Now Hear This! The [title of show] Creators Reunite for Now. Here. This.

By Harry Haun
25 Mar 2012

Susan Blackwell
Photo by Carol Rosegg

Does it feel like toiling at The Vineyard?
Hunter: No. You know what's great, what I love about being here — especially when you're creating new stuff — is that they support your efforts. They're, like, "Go for it. Let's try it." When you're making something new, you need that time to figure it out, and you need that support from every room in the building — not just in the collaboration but from the artistic staff and from the production staff — and they do that here in spades. It makes you feel comfortable so you get to focus on the work and do what you need to do. I'm grateful for it.

Susan: There's a whole team of magical elves that are in the theatre working on light cues and sound cues. While I sleep, their work continues to support this work.

Jeff: The Vineyard has really been great. When we did the two separate runs of [title of show] here, it was like a camp. I feel kinda like I'm back in college.

Can you give me some specific things in the show? Like, are there any showbiz bulletins like Mary Stout getting hit by another hot-dog cart?
Jeff: There's not a lot of theatre-specific things in the show. We sorta ran that gamut with [title of show]. We refer to Thornton Wilder, but there are no Andrew Lloyd Webber jokes.

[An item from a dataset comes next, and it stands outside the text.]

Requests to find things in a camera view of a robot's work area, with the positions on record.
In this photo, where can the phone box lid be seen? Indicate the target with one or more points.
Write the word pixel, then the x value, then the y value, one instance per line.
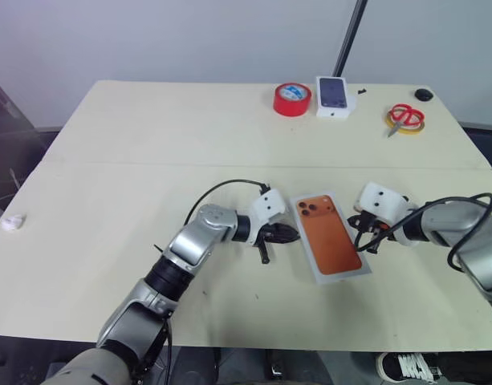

So you're not actors per se in this?
Susan: We're people.

And is that a progression, from actors to people?
Hunter: I think there's Carnies, Actors, People.

Susan: We're making a conscious effort, in the hopes of making it as universal as possible and still remaining specific, of focusing on our experiences as people and not just as performers.


Hunter Bell
photo by Carol Rosegg

What was your Broadway ride like? That only happens to Mickey and Judy — in movies.
Hunter: It was everything, so thrilling, so surreal. My metaphor joke is: "We felt like Cinderella at the ball, but Cinderella also worked her ass off a few years, scrubbing to get there." Nobody focused on that part of the story. We were extremely fortunate it all came together. The other side of that is you need bold and brave producers and a theatre owner who'll agree in this commercial climate to take a chance. It was a Mickey-and-Judy story. I have such great gratitude because it changed my life. There's nothing like it — the feel of pride in the completion of that journey, with the show making it to Broadway.

Heidi: I certainly have a new appreciation when I see something on Broadway. Even if I don't love it, I now know how hard it is to get there from the ground up. I've done a handful of Broadway shows, but [title of show] was the one I helped build. It was unbelievable that we made it there. Every day we were so thankful to be there, and that made the experience so satisfying. We never took a second of it for granted. My memories of that time are very clear, very crystallized because we were so grateful.

Jeff: It was such a lesson for all the times, before I was on Broadway, when I thought, "Wow! Those people are lucky." I realized, as we slogged through the mud field on our way to Broadway, everybody slogs through that mud field to get there.

Some even go back for seconds. How long are you at the Vineyard?
Hunter: We're scheduled to run through April 15, with — cross fingers — a possible extension through April, and then I'm sure we'll transfer immediately to Broadway.

(A version of this article appears in the April 2012 edition of Playbill magazine.)